[4/8] net/mlx5: add sysfs check for Multiport E-Switch
Checks
Commit Message
This patch implements checking if Multiport E-Switch is enabled
on a given PCI device, using sysfs Linux kernel interface.
This facility will be used in follow up commits,
which add support for such configuration to mlx5 PMD.
MLNX_OFED mlx5_core kernel module versions which support
Multiport E-Switch do not expose this configuration through Devlink,
but through sysfs interface.
If such a version is used, then Multiport E-Switch can be enabled
(or its state can be probed) through a sysfs file under path:
# <ifname> should be substituted with Linux interface name.
/sys/class/net/<ifname>/compat/devlink/lag_port_select_mode
Writing "multiport_esw" to this file enables Multiport E-Switch.

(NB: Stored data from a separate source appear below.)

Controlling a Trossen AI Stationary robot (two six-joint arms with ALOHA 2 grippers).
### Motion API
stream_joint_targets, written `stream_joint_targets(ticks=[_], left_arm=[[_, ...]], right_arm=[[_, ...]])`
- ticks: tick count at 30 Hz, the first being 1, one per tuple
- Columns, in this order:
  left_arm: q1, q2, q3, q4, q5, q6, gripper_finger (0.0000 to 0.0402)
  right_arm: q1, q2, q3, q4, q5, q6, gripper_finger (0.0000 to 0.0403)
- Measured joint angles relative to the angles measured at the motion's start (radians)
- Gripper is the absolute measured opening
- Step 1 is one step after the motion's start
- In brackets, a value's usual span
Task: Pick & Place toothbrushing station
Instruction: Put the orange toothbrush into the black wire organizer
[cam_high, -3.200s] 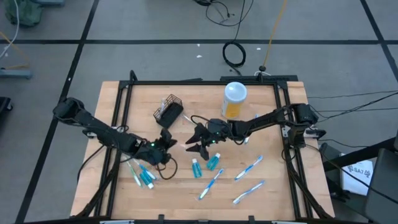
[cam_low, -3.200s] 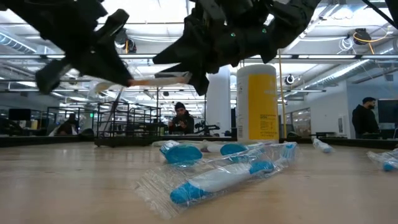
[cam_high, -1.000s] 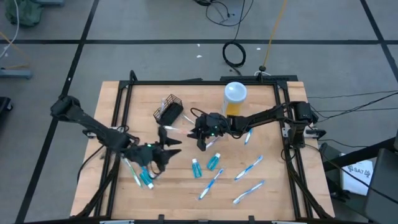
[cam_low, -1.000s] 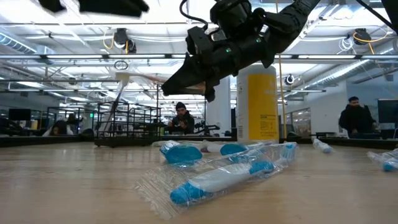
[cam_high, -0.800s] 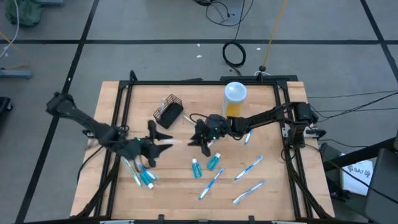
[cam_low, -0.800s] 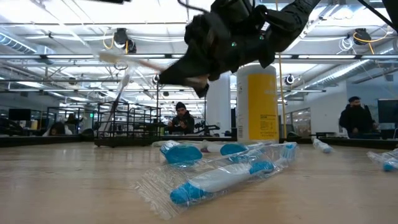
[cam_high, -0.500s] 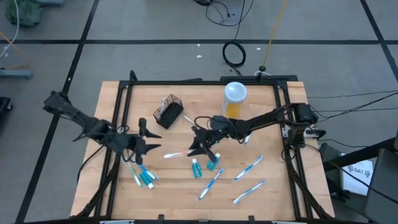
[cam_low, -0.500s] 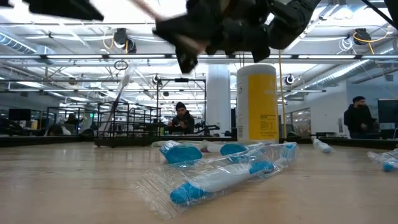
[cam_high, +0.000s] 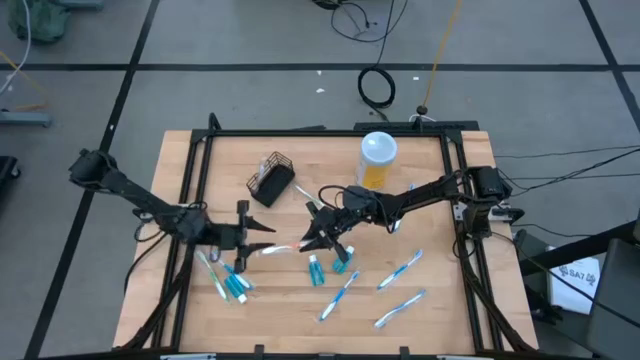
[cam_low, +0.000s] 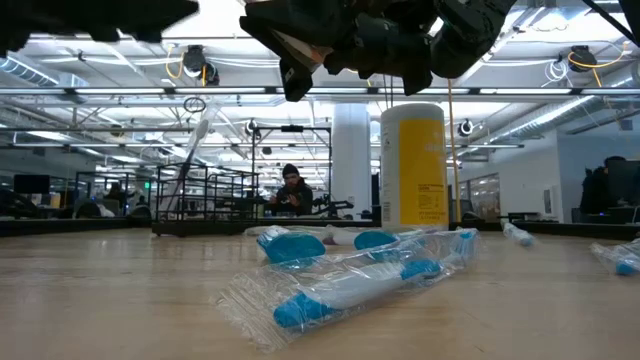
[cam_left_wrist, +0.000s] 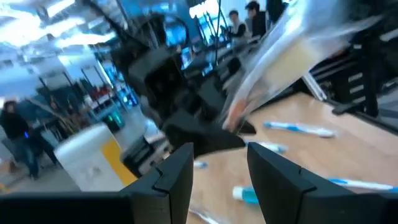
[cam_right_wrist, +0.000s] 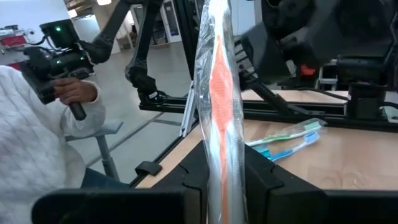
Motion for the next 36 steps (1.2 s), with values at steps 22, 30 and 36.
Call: stream_joint_targets(ticks=[22, 30, 36], left_arm=[[0.096, 0.196, 0.073, 0.240, 0.279, -0.033, 0.0157], [0.097, 0.208, 0.103, 0.223, 0.305, -0.031, 0.0156], [0.096, 0.208, 0.103, 0.204, 0.279, -0.038, 0.0156]], right_arm=[[0.001, 0.000, 0.000, 0.004, 0.084, -0.001, 0.0046], [0.002, 0.000, 0.000, 0.007, 0.174, 0.022, 0.0046], [0.007, 0.000, 0.000, 0.008, 0.179, -0.013, 0.0047]])
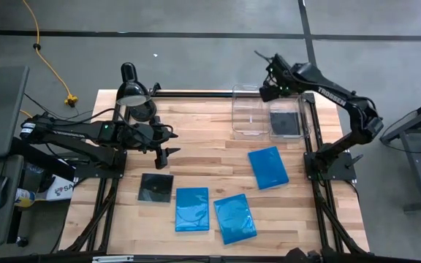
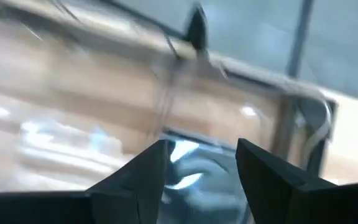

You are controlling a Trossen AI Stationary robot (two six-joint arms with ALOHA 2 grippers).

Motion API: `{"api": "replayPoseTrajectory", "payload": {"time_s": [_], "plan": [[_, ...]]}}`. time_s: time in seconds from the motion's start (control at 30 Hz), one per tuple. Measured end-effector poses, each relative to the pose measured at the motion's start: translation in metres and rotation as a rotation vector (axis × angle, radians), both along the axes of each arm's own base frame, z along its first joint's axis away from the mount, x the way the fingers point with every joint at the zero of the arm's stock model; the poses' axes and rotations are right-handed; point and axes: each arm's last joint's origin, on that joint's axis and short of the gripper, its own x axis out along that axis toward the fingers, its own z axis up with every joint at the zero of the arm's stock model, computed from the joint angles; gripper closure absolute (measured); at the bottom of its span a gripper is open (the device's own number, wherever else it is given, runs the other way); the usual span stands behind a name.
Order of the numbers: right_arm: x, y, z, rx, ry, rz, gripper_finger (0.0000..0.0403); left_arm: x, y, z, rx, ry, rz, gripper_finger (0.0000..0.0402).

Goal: Pick & place jewel cases by type
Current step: Put the black CD case into the right transparent bin

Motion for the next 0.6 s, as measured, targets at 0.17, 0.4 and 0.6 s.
{"api": "replayPoseTrajectory", "payload": {"time_s": [0.17,0.4,0.6], "plan": [[0.016,-0.001,0.034,-0.074,-0.187,0.073,0.0224,0.0,0.0,0.0,0.0,0.0,0.0,0.0166],[0.05,0.017,0.078,-0.144,-0.487,0.29,0.0224,0.0,0.0,0.0,0.003,-0.001,0.005,0.0166],[0.077,0.05,0.097,-0.161,-0.606,0.464,0.0224,0.0,0.001,0.0,0.01,-0.008,0.046,0.0166]]}}
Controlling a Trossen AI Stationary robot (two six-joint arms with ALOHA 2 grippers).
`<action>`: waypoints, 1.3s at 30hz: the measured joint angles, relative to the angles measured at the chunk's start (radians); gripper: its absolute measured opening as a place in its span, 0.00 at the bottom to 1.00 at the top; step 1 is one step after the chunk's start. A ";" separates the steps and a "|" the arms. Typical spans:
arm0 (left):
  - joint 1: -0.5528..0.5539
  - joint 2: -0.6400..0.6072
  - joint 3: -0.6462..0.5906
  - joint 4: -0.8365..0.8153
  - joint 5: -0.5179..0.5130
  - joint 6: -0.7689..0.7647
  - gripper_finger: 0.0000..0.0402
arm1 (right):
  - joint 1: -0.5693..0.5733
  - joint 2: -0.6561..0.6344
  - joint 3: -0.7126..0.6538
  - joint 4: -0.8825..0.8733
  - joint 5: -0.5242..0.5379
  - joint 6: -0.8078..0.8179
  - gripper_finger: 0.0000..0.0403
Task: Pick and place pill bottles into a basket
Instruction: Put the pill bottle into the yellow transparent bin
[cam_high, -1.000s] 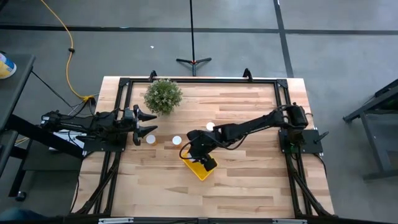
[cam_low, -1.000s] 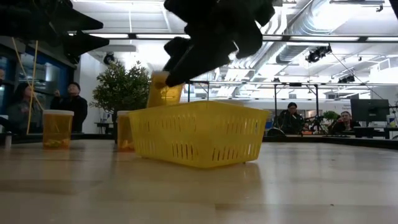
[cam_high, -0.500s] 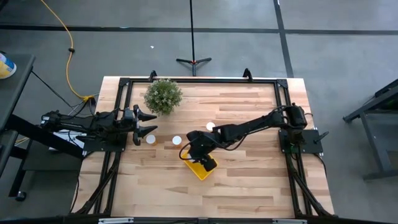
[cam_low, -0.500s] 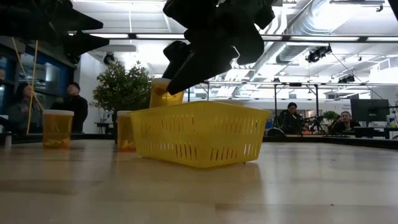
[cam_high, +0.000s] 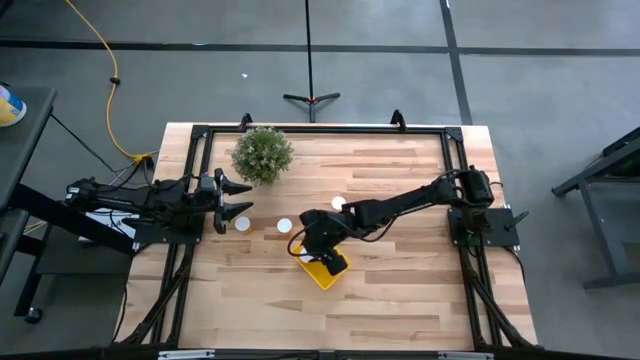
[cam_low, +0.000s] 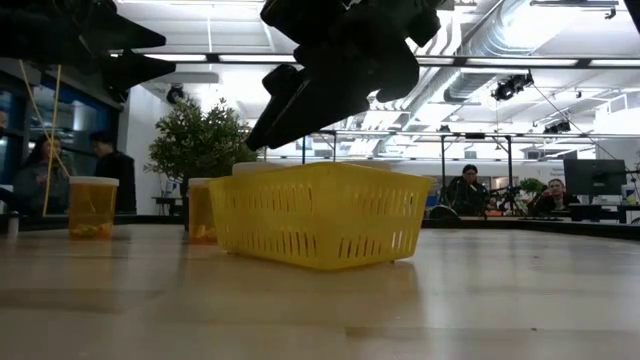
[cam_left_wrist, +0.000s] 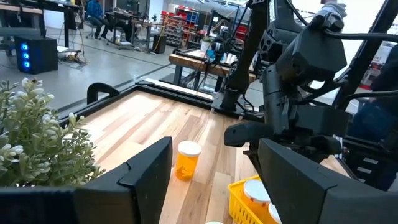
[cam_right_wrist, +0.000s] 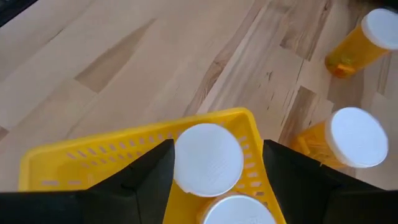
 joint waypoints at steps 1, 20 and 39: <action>0.000 0.000 0.000 0.000 0.000 0.000 0.69 | 0.000 0.000 0.010 -0.010 0.005 -0.005 0.59; 0.000 0.000 0.000 -0.025 0.001 0.000 0.69 | -0.110 -0.427 -0.332 0.046 0.084 0.178 0.59; 0.000 0.000 0.000 -0.024 0.001 -0.011 0.69 | -0.194 -0.510 -0.739 0.613 0.255 0.241 0.74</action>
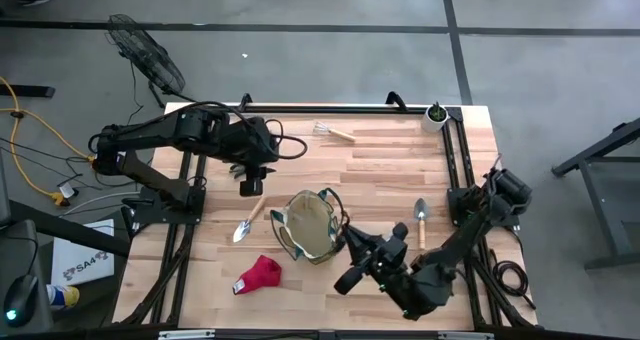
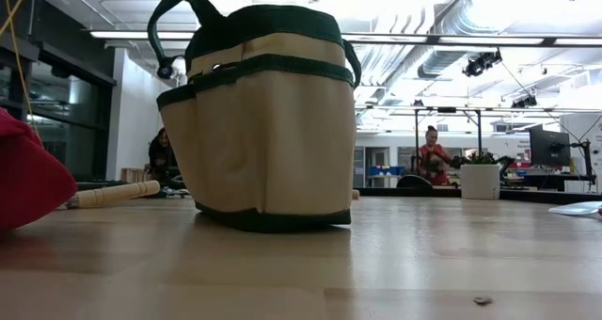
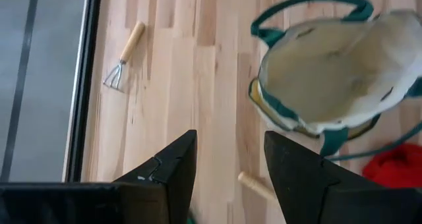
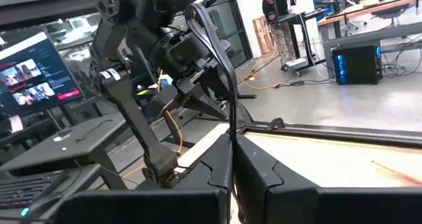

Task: Pick & Place Garden tools in Gardening bag
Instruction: Put the right green shear scissors into the light brown gardening bag

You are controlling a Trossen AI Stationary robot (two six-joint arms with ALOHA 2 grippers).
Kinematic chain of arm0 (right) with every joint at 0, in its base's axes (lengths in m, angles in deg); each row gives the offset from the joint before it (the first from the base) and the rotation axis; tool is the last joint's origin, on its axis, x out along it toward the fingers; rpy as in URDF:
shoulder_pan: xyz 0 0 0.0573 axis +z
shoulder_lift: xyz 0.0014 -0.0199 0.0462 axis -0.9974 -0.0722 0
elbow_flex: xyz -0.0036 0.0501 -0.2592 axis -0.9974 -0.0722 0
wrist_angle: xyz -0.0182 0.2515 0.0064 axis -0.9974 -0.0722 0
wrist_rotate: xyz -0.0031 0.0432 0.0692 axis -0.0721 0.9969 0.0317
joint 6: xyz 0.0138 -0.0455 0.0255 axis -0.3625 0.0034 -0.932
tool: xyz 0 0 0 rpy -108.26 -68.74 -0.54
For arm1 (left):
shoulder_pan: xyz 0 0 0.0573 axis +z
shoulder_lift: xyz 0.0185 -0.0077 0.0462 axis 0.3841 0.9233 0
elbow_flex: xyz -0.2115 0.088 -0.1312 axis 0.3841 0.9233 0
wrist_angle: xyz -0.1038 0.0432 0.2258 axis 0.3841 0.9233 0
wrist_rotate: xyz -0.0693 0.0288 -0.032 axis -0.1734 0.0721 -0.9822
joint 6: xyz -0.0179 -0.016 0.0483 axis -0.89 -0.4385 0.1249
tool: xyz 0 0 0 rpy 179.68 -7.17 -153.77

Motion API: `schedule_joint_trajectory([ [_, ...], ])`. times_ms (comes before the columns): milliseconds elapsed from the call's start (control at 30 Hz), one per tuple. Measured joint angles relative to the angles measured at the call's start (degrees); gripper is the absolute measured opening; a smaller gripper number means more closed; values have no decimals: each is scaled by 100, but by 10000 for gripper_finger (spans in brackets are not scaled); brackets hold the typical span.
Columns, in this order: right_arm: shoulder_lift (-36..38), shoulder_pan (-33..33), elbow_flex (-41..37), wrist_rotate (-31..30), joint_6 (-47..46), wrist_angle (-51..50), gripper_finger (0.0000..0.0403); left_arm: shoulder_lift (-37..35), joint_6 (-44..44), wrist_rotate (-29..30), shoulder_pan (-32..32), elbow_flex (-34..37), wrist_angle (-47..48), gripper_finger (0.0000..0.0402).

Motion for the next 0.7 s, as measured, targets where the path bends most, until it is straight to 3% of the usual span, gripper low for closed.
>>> schedule_joint_trajectory([
  [400,-302,7,59,261,-660,-51,4,-165,-1,-1,0,-5,326,170],
  [700,-280,-40,59,338,-320,57,4,-362,-23,-1,0,-4,412,170],
])
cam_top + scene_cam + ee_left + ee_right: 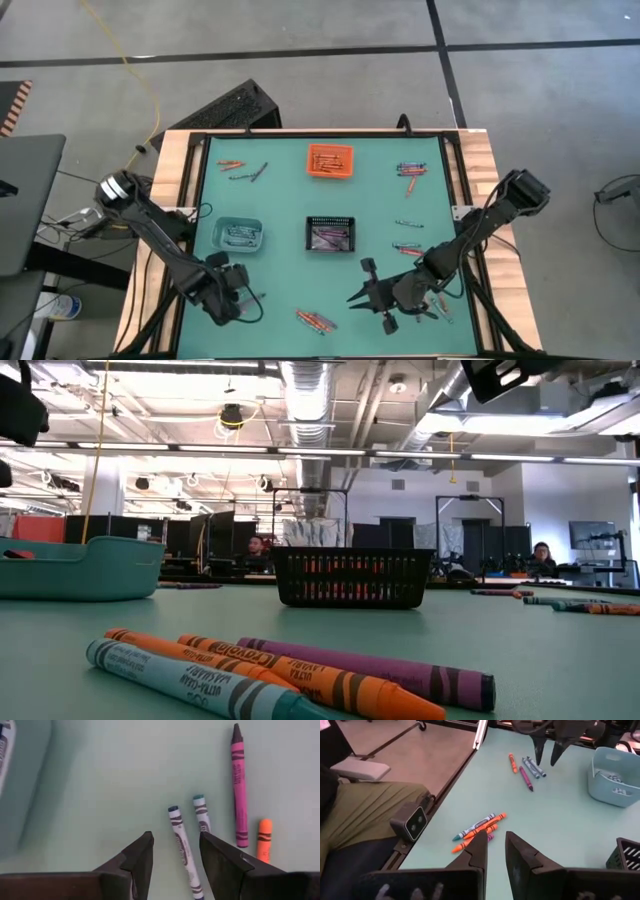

If "multiport_esw" is read from this file, then
Multiport E-Switch is enabled.
If this file does not exist or writing "multiport_esw" to this file,
raises an error, then Multiport E-Switch is not supported.
Signed-off-by: Dariusz Sosnowski <dsosnowski@nvidia.com>
Acked-by: Viacheslav Ovsiienko <viacheslavo@nvidia.com>
---
drivers/net/mlx5/linux/mlx5_os.c | 69 ++++++++++++++++++++++++++++++++
1 file changed, 69 insertions(+)
Comments
On Tue, 31 Oct 2023 16:27:29 +0200
Dariusz Sosnowski <dsosnowski@nvidia.com> wrote:
> + MKSTR(sysfs_if_path, "/sys/class/net/%s", ifname);
> + if (mlx5_get_pci_addr(sysfs_if_path, &if_pci_addr))
> + continue;
> + if (pci_addr->domain != if_pci_addr.domain ||
> + pci_addr->bus != if_pci_addr.bus ||
> + pci_addr->devid != if_pci_addr.devid ||
> + pci_addr->function != if_pci_addr.function)
> + continue;
> + MKSTR(sysfs_mpesw_path,
> + "/sys/class/net/%s/compat/devlink/lag_port_select_mode", ifname);
There are lots of DPDK code that reads sysfs, but eal and each driver ends up
coding there own way of handling this. Would be good to have common helpers in EAL.
Hi Stephen,
Thank you for your comment.
> -----Original Message-----
> From: Stephen Hemminger <stephen@networkplumber.org>
> Sent: Tuesday, October 31, 2023 17:09
> To: Dariusz Sosnowski <dsosnowski@nvidia.com>
> Cc: Matan Azrad <matan@nvidia.com>; Slava Ovsiienko
> <viacheslavo@nvidia.com>; Ori Kam <orika@nvidia.com>; Suanming Mou
> <suanmingm@nvidia.com>; dev@dpdk.org; Raslan Darawsheh
> <rasland@nvidia.com>
> Subject: Re: [PATCH 4/8] net/mlx5: add sysfs check for Multiport E-Switch
>
> External email: Use caution opening links or attachments
>
>
> On Tue, 31 Oct 2023 16:27:29 +0200
> Dariusz Sosnowski <dsosnowski@nvidia.com> wrote:
>
> > + MKSTR(sysfs_if_path, "/sys/class/net/%s", ifname);
> > + if (mlx5_get_pci_addr(sysfs_if_path, &if_pci_addr))
> > + continue;
> > + if (pci_addr->domain != if_pci_addr.domain ||
> > + pci_addr->bus != if_pci_addr.bus ||
> > + pci_addr->devid != if_pci_addr.devid ||
> > + pci_addr->function != if_pci_addr.function)
> > + continue;
> > + MKSTR(sysfs_mpesw_path,
> > +
> > + "/sys/class/net/%s/compat/devlink/lag_port_select_mode", ifname);
>
> There are lots of DPDK code that reads sysfs, but eal and each driver ends up
> coding there own way of handling this. Would be good to have common
> helpers in EAL.
Agreed.
From a quick glance, I see that there are a few sysfs paths with which several drivers interact with e.g.:
- /sys/class/net
- /sys/bus/pci/devices
- /sys/devices
I think that, introducing common sysfs utilities (for example, some way of interacting with such common paths or just constructing sysfs paths) in DPDK could be beneficial.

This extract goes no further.